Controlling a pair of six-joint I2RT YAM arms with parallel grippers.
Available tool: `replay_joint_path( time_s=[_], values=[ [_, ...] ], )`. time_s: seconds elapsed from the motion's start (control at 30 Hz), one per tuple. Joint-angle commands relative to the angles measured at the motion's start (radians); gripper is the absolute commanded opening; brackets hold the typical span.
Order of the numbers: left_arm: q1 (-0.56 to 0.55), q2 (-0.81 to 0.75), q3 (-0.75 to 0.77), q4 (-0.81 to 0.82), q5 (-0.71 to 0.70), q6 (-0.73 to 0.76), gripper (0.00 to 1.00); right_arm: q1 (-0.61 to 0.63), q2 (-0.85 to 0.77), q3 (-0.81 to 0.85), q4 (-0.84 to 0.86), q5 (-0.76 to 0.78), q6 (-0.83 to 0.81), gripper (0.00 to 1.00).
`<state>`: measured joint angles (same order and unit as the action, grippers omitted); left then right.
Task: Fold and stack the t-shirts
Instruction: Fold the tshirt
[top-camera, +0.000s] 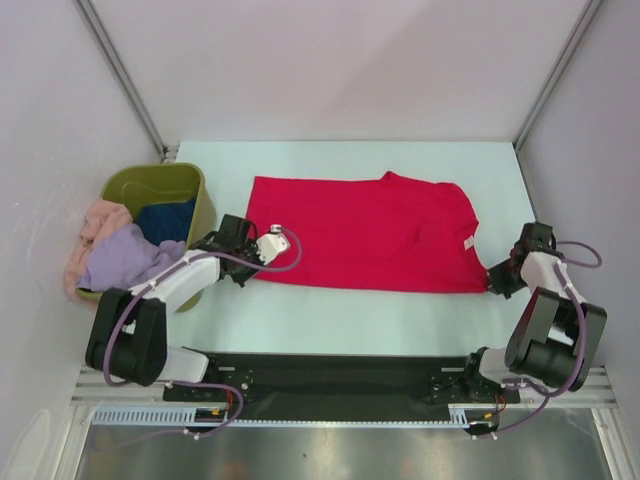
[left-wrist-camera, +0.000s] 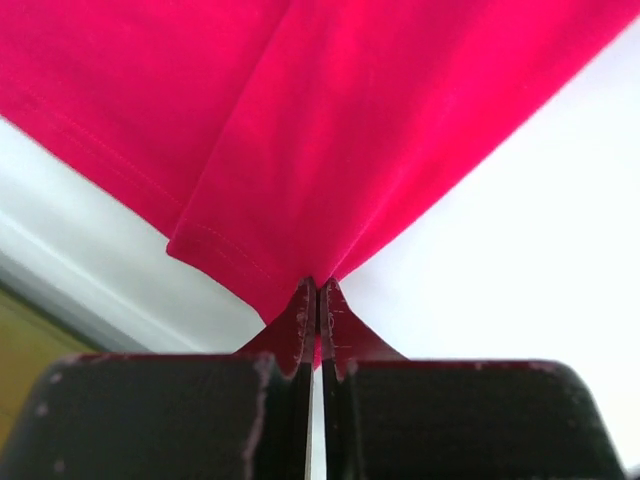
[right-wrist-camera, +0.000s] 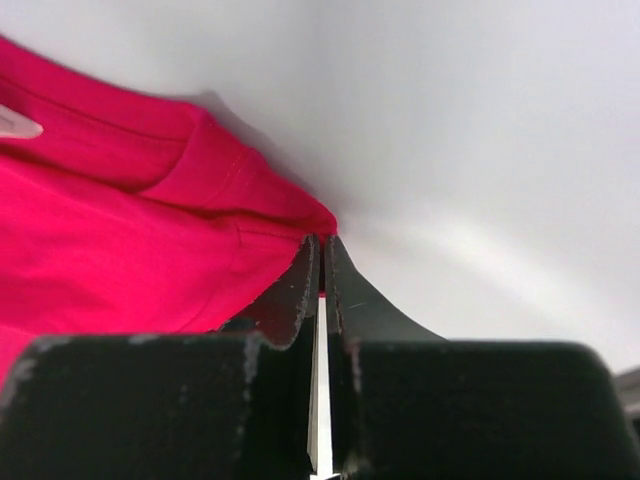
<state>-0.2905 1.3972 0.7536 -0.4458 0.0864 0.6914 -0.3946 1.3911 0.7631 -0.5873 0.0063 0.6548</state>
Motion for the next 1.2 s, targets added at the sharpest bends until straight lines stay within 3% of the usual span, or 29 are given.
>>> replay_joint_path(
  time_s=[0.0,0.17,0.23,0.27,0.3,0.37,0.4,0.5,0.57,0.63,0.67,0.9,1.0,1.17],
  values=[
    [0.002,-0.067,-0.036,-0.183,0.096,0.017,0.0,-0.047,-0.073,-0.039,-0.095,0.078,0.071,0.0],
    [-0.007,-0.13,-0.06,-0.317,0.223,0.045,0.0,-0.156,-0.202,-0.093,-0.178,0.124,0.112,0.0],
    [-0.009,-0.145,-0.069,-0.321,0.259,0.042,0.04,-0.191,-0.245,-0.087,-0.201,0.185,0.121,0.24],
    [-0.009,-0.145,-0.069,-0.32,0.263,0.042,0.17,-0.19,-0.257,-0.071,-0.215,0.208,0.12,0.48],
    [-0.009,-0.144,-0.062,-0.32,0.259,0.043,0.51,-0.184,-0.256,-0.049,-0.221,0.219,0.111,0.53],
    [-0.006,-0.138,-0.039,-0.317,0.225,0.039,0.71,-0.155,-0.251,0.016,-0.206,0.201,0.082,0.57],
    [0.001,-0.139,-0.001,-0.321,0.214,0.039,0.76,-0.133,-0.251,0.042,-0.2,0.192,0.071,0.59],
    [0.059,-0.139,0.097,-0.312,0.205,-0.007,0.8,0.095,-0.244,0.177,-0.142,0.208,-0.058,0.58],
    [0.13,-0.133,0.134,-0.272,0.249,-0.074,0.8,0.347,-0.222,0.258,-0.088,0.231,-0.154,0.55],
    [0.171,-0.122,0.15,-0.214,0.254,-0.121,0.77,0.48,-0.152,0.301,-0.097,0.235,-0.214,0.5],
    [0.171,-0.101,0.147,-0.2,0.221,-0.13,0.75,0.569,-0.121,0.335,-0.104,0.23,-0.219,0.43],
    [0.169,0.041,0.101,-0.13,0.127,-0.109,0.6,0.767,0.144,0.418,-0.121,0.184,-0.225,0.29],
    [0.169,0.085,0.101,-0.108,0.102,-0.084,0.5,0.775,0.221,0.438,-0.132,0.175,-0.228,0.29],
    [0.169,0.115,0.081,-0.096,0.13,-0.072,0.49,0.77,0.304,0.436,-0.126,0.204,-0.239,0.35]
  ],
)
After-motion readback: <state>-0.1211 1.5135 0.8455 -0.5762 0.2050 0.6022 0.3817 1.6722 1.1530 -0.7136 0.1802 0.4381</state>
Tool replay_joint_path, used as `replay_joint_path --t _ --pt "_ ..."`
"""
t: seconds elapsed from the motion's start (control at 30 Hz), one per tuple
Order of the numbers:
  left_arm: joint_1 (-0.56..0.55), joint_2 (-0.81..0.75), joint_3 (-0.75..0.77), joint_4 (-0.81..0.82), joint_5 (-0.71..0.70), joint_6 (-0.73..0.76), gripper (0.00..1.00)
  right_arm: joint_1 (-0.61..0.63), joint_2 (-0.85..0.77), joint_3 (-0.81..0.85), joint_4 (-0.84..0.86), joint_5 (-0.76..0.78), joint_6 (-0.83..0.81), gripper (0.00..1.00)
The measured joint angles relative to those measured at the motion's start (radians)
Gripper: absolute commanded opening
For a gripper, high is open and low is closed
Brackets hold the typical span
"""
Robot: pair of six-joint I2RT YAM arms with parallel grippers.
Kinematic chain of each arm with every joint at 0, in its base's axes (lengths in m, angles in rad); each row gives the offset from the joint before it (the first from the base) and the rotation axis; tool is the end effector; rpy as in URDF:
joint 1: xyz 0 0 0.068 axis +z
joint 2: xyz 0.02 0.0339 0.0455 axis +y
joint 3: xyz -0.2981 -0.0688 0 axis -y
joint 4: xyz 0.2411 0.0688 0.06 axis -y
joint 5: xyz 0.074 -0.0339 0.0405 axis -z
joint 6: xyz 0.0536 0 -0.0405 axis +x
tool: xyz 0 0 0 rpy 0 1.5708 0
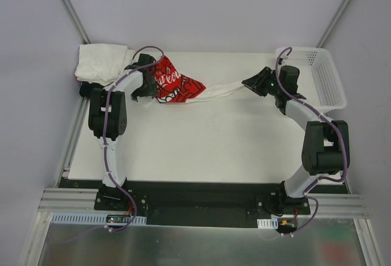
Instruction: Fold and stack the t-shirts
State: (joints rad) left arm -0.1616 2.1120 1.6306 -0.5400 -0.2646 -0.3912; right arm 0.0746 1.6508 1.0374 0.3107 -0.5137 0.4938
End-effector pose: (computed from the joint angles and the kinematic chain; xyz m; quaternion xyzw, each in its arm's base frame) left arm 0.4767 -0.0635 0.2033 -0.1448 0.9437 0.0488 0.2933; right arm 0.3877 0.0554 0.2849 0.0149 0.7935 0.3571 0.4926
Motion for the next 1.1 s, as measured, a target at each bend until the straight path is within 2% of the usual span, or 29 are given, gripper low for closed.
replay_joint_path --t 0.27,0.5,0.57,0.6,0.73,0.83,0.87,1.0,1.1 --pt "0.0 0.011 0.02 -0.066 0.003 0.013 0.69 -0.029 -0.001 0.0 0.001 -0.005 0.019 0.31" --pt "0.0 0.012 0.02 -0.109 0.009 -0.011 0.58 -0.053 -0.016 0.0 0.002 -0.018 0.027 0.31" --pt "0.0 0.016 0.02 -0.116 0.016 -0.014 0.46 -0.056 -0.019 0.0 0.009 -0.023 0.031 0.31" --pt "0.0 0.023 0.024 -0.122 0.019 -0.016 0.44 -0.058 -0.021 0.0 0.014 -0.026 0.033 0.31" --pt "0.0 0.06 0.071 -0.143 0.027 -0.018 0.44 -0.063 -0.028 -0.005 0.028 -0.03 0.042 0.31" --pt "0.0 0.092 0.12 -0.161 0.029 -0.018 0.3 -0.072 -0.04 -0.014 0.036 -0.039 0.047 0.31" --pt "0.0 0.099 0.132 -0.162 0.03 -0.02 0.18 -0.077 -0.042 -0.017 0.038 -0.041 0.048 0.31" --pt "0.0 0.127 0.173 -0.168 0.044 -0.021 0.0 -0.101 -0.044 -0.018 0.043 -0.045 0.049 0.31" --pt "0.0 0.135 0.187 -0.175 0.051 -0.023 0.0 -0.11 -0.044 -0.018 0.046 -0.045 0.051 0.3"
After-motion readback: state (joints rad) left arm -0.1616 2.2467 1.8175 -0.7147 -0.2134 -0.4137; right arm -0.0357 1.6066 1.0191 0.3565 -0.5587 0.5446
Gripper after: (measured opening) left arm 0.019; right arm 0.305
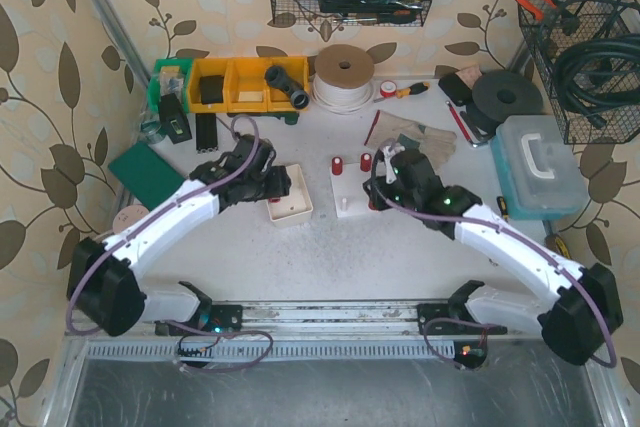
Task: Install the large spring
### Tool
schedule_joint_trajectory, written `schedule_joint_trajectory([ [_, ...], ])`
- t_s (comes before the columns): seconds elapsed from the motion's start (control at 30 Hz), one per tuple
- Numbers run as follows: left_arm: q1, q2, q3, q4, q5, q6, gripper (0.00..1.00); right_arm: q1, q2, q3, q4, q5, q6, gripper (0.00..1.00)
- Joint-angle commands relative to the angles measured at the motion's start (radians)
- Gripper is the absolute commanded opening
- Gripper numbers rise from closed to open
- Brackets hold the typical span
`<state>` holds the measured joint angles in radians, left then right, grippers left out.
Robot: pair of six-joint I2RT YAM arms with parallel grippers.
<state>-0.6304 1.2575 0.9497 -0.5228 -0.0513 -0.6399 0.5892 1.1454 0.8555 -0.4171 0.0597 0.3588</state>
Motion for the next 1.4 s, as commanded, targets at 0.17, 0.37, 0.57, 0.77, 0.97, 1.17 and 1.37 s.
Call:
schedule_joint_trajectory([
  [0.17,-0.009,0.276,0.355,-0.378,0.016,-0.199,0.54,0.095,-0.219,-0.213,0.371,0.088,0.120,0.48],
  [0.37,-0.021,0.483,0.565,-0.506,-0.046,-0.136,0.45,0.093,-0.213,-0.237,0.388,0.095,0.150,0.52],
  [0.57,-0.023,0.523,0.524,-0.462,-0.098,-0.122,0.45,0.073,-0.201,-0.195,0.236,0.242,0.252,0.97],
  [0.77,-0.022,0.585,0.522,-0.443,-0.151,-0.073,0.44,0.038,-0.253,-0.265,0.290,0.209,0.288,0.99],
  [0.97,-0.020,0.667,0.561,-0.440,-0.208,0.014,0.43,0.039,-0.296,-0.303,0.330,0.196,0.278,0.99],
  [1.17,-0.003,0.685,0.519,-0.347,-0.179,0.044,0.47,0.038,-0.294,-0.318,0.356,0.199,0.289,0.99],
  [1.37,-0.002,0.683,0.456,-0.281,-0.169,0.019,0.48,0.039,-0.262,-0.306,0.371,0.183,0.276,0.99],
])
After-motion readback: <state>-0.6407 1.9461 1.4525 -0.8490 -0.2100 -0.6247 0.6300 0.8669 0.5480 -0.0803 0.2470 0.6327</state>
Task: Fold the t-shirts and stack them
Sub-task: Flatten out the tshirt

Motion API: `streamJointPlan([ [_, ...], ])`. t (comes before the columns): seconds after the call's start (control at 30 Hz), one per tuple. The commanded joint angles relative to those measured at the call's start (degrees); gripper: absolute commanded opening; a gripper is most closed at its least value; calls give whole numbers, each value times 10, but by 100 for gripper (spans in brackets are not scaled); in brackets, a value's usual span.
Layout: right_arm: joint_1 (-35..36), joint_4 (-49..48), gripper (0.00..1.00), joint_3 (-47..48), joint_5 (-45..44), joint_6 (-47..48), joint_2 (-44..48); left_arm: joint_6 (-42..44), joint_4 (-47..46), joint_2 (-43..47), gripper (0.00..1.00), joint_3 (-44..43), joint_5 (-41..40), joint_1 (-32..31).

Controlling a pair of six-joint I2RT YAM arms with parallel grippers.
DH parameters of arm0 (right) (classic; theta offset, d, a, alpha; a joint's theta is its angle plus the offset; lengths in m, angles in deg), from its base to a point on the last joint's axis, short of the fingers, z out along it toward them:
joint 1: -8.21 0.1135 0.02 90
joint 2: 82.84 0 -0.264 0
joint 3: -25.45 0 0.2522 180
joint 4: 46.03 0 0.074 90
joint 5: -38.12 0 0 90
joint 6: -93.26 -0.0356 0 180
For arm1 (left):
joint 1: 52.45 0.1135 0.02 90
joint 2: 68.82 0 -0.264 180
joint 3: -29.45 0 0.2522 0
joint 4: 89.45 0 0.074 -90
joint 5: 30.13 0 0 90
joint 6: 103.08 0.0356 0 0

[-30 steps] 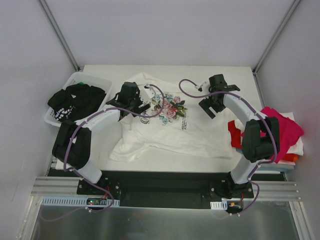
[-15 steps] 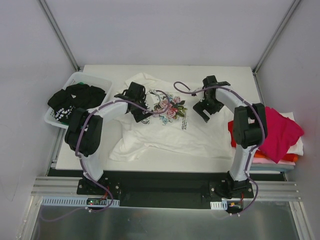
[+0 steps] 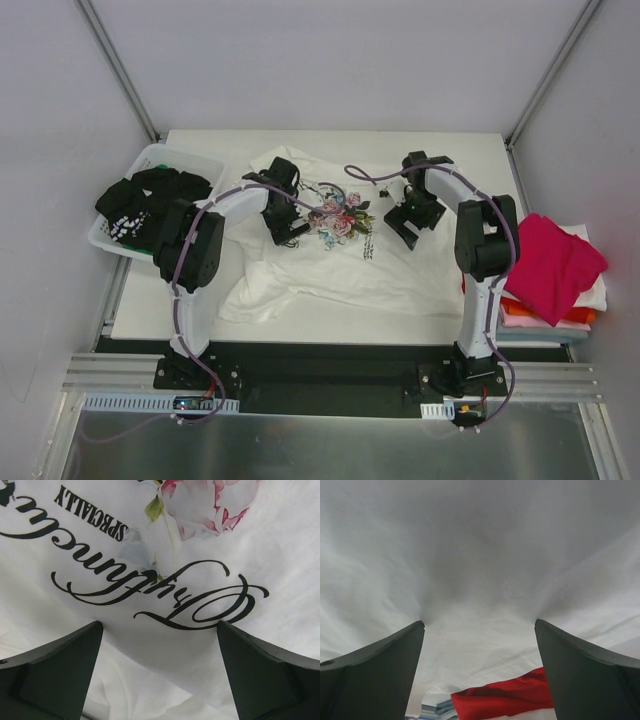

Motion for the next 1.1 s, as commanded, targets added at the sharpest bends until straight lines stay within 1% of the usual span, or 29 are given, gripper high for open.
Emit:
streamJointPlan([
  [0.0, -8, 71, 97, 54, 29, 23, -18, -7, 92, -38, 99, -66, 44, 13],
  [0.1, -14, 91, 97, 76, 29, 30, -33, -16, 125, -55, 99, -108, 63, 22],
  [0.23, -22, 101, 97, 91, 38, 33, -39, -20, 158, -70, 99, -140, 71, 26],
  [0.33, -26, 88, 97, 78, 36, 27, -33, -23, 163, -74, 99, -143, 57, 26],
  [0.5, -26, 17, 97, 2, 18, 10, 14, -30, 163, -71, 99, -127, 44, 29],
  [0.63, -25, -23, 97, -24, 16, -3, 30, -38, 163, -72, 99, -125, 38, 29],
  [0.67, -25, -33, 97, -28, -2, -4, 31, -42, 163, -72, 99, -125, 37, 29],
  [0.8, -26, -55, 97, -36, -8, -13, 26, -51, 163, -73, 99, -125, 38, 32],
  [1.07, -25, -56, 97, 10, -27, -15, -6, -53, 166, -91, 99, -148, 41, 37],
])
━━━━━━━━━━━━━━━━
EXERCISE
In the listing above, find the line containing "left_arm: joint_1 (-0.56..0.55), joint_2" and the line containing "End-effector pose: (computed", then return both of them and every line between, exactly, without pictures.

OUTPUT OF THE TASK
  left_arm: joint_1 (-0.56..0.55), joint_2 (-0.81..0.75), joint_3 (-0.75..0.77), joint_4 (-0.81..0.82), joint_5 (-0.71..0.70), joint_6 (-0.73..0.76), gripper (0.00..1.00)
  right_arm: joint_1 (-0.61..0.63), joint_2 (-0.85..0.77), joint_3 (-0.81..0.85), joint_4 (-0.84..0.86), joint_5 (-0.76..0.78), joint_6 (-0.83..0.81), gripper (0.00..1.00)
The measured joint angles relative to those measured at the motion's start (radians)
Gripper: absolute commanded opening
For a gripper, high is open and low is closed
Brackets hold the typical span
"""
Robot: pair of six-joint I2RT YAM arms with parallel grippers.
Kinematic chain of each arm with every joint at 0, in its base's axes (lengths in m, angles in rad); each row gives the offset from the joint before it (the first from the base) and the rotation axis; tool is the end effector; rpy as in URDF:
joint 1: xyz 0 0 0.068 axis +z
joint 2: xyz 0.02 0.0339 0.0455 axis +y
joint 3: xyz -0.2981 -0.0688 0 axis -y
joint 4: xyz 0.2411 0.0688 0.06 axis -y
joint 5: xyz 0.074 -0.0339 0.0405 axis -z
joint 6: xyz 0.0536 0 -0.0405 axis +x
tool: xyz 0 0 0 rpy 0 1.5708 0
Instruction: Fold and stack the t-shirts
State: (joints rad) left arm -0.1616 2.1120 1.6306 -0.5400 -0.2646 -0.3912; right arm 0.0746 1.6508 1.0374 0.3107 -0.5137 0.4938
End-effector pose: (computed from the joint angles and the kinematic chain; xyz m; quaternion xyzw, each in its arm's base frame) left arm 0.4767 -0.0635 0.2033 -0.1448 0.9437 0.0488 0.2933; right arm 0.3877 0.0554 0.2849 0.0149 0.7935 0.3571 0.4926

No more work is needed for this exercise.